What the task requires:
Return the listing below unchanged, minus its pictures.

Records to process:

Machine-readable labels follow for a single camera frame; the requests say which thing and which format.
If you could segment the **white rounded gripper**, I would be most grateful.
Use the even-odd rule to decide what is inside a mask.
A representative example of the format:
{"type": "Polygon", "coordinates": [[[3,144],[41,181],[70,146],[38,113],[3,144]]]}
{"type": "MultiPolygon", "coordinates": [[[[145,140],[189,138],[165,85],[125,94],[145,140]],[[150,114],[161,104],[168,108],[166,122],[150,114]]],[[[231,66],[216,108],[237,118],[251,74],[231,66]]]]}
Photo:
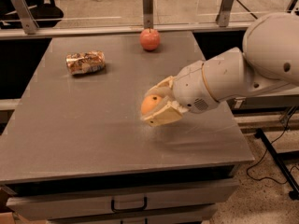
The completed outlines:
{"type": "Polygon", "coordinates": [[[161,100],[163,98],[176,99],[167,101],[157,111],[150,111],[141,118],[151,127],[173,123],[182,119],[188,111],[199,114],[217,108],[217,102],[209,93],[204,81],[204,63],[198,61],[185,66],[176,76],[165,78],[151,87],[145,97],[161,100]]]}

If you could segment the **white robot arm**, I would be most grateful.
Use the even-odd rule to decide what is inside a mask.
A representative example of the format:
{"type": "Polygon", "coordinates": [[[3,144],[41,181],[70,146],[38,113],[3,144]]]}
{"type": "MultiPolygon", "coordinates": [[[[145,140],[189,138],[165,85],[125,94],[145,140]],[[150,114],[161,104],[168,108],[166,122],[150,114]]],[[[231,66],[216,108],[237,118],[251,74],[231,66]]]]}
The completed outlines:
{"type": "Polygon", "coordinates": [[[299,86],[299,16],[271,13],[244,33],[242,47],[185,66],[150,88],[156,102],[141,120],[155,127],[200,114],[237,98],[299,86]]]}

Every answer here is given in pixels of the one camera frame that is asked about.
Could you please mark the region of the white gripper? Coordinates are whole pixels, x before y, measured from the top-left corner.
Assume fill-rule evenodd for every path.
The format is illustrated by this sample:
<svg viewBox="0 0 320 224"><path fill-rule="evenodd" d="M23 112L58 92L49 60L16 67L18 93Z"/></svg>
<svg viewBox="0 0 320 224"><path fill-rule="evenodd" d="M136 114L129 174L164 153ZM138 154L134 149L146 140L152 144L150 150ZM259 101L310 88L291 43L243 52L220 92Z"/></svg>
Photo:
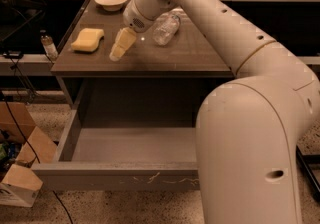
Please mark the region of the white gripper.
<svg viewBox="0 0 320 224"><path fill-rule="evenodd" d="M115 42L111 48L109 58L112 61L118 61L127 52L127 50L136 42L136 33L146 32L154 22L145 18L136 7L135 1L131 0L124 12L123 21L125 28L119 30Z"/></svg>

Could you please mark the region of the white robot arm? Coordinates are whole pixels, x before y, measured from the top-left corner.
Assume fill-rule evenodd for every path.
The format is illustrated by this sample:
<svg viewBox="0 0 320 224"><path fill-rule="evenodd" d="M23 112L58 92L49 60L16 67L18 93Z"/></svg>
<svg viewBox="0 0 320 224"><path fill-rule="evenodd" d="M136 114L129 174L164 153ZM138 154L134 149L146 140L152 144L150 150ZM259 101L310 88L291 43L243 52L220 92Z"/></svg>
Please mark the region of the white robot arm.
<svg viewBox="0 0 320 224"><path fill-rule="evenodd" d="M303 224L296 144L320 112L315 73L220 0L131 0L110 57L181 7L234 74L202 103L196 158L206 224Z"/></svg>

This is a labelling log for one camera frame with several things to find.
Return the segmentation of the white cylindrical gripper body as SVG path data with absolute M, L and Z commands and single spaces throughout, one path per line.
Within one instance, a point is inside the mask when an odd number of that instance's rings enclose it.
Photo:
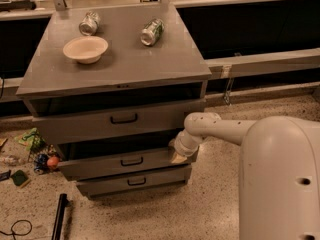
M 201 143 L 201 137 L 193 136 L 183 130 L 178 133 L 174 140 L 174 149 L 181 157 L 191 157 L 198 151 Z

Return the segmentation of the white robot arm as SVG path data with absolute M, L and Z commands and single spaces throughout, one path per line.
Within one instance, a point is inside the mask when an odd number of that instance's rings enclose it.
M 320 240 L 320 123 L 191 113 L 169 142 L 173 164 L 208 137 L 239 145 L 239 240 Z

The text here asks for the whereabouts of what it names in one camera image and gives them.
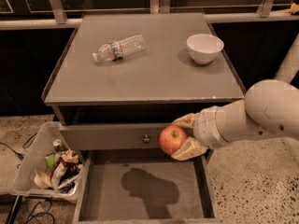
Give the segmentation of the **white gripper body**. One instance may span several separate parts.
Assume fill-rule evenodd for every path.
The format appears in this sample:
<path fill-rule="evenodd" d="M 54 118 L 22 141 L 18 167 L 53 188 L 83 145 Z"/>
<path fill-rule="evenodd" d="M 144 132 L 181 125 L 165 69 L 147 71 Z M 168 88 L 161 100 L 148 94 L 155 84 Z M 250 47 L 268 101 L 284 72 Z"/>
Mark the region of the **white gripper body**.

Expected output:
Machine-readable labels follow for a single camera frame; the requests say which thing and which format.
If you could segment the **white rounded gripper**, I would be most grateful.
Use the even-odd rule to decide what is inside a mask.
A representative example of the format:
{"type": "Polygon", "coordinates": [[[3,144],[41,181],[70,146],[38,113],[3,144]]]}
{"type": "MultiPolygon", "coordinates": [[[[145,140],[189,138],[165,85],[125,94],[145,140]],[[150,114],[161,104],[168,108],[166,122],[150,114]]],[[[231,66],[216,108],[237,118],[251,74],[231,66]]]]}
Photo:
The completed outlines:
{"type": "Polygon", "coordinates": [[[161,100],[163,98],[176,99],[167,101],[157,111],[150,111],[141,118],[151,127],[173,123],[182,119],[188,111],[199,114],[217,108],[217,102],[209,93],[204,81],[204,63],[198,61],[185,66],[176,76],[165,78],[151,87],[145,97],[161,100]]]}

If you could segment the **white robot arm**, I would be most grateful.
Use the even-odd rule to decide what is inside a mask.
A representative example of the format:
{"type": "Polygon", "coordinates": [[[3,144],[41,181],[70,146],[38,113],[3,144]]]}
{"type": "MultiPolygon", "coordinates": [[[[145,140],[189,138],[165,85],[125,94],[145,140]],[[150,114],[161,104],[168,108],[166,122],[150,114]]],[[[231,66],[216,108],[237,118],[251,74],[231,66]]]]}
The completed outlines:
{"type": "Polygon", "coordinates": [[[299,86],[299,16],[271,13],[244,33],[242,47],[185,66],[150,88],[156,102],[141,120],[155,127],[200,114],[237,98],[299,86]]]}

Every answer here is given in pixels of the one camera frame that is asked about.
Could you please mark the region of the white gripper? Coordinates are whole pixels, x before y, measured from the top-left corner.
Assume fill-rule evenodd for every path.
The format is illustrated by this sample:
<svg viewBox="0 0 320 224"><path fill-rule="evenodd" d="M23 112L58 92L49 60L16 67L18 93Z"/></svg>
<svg viewBox="0 0 320 224"><path fill-rule="evenodd" d="M136 114L129 174L164 153ZM138 154L134 149L146 140L152 144L150 150ZM259 101L310 88L291 43L243 52L220 92Z"/></svg>
Photo:
Please mark the region of the white gripper.
<svg viewBox="0 0 320 224"><path fill-rule="evenodd" d="M115 42L111 48L109 58L112 61L118 61L127 52L127 50L136 42L136 33L146 32L154 22L145 18L136 7L135 1L131 0L124 12L123 21L125 28L119 30Z"/></svg>

Could you please mark the region of the white robot arm? Coordinates are whole pixels, x before y, measured from the top-left corner.
Assume fill-rule evenodd for every path.
The format is illustrated by this sample:
<svg viewBox="0 0 320 224"><path fill-rule="evenodd" d="M23 112L58 92L49 60L16 67L18 93Z"/></svg>
<svg viewBox="0 0 320 224"><path fill-rule="evenodd" d="M136 114L129 174L164 153ZM138 154L134 149L146 140L152 144L150 150ZM259 101L310 88L291 43L243 52L220 92Z"/></svg>
Please mark the region of the white robot arm.
<svg viewBox="0 0 320 224"><path fill-rule="evenodd" d="M303 224L296 144L320 112L315 73L220 0L131 0L110 57L181 7L234 74L202 103L196 158L206 224Z"/></svg>

This is a labelling log for one camera frame with several things to find.
Return the segmentation of the white cylindrical gripper body as SVG path data with absolute M, L and Z commands and single spaces throughout, one path per line.
Within one instance, a point is inside the mask when an odd number of that instance's rings enclose it.
Photo:
M 201 143 L 201 137 L 193 136 L 183 130 L 178 133 L 174 140 L 174 149 L 181 157 L 191 157 L 198 151 Z

Return the segmentation of the white robot arm as SVG path data with absolute M, L and Z commands and single spaces throughout, one path per line.
Within one instance, a point is inside the mask when an odd number of that instance's rings enclose it.
M 320 240 L 320 123 L 191 113 L 169 142 L 173 164 L 208 137 L 239 145 L 239 240 Z

The text here asks for the whereabouts of what it names in one camera image and gives them.
Give the segmentation of the **white gripper body**. One instance may span several separate parts.
Assume fill-rule evenodd for every path.
The format appears in this sample:
<path fill-rule="evenodd" d="M 54 118 L 22 141 L 18 167 L 53 188 L 83 145 Z"/>
<path fill-rule="evenodd" d="M 144 132 L 181 125 L 165 69 L 147 71 Z M 168 88 L 161 100 L 148 94 L 155 84 Z M 250 47 L 268 101 L 284 72 Z"/>
Mark the region of the **white gripper body**.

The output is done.